++++ Available data ++++

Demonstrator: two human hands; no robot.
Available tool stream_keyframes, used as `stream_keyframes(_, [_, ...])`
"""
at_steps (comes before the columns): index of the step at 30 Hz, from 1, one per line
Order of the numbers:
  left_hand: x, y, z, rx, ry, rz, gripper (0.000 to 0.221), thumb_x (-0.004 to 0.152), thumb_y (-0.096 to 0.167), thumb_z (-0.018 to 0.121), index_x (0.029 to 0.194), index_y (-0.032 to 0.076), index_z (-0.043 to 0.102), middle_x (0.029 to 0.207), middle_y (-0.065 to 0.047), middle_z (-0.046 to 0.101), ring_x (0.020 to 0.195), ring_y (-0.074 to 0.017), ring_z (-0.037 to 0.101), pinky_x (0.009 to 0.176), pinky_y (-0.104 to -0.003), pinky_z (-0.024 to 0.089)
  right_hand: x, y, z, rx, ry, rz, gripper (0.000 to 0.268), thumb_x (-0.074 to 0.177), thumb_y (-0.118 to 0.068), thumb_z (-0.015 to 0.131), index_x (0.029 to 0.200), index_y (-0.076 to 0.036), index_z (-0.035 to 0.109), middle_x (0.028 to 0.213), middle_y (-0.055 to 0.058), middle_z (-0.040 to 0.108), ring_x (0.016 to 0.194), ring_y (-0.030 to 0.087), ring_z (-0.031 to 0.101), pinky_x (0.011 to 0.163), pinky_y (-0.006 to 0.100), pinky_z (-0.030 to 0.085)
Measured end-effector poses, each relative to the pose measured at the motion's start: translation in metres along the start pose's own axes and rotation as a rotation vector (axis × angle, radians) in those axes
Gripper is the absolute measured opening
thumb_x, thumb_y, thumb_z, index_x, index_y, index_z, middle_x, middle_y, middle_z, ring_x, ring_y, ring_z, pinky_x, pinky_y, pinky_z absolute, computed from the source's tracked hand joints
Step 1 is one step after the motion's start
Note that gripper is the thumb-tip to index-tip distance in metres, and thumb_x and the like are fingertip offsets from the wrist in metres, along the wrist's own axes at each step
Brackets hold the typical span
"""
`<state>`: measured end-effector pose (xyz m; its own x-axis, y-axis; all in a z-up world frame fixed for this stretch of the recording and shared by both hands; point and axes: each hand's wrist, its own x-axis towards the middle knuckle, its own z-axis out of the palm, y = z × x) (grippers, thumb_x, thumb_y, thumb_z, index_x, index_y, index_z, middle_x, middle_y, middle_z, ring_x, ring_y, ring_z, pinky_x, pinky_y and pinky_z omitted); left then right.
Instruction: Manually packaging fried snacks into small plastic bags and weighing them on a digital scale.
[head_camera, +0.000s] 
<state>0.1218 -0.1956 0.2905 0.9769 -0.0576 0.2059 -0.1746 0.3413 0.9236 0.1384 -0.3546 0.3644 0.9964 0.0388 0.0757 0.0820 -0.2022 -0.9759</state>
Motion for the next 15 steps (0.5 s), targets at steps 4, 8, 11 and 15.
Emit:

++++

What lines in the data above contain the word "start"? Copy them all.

Measured end-effector poses, each relative to the pose measured at the motion's start: translation in metres along the start pose's own axes and rotation as a rotation vector (axis × angle, radians) in those axes
Step 1 is one step after the motion's start

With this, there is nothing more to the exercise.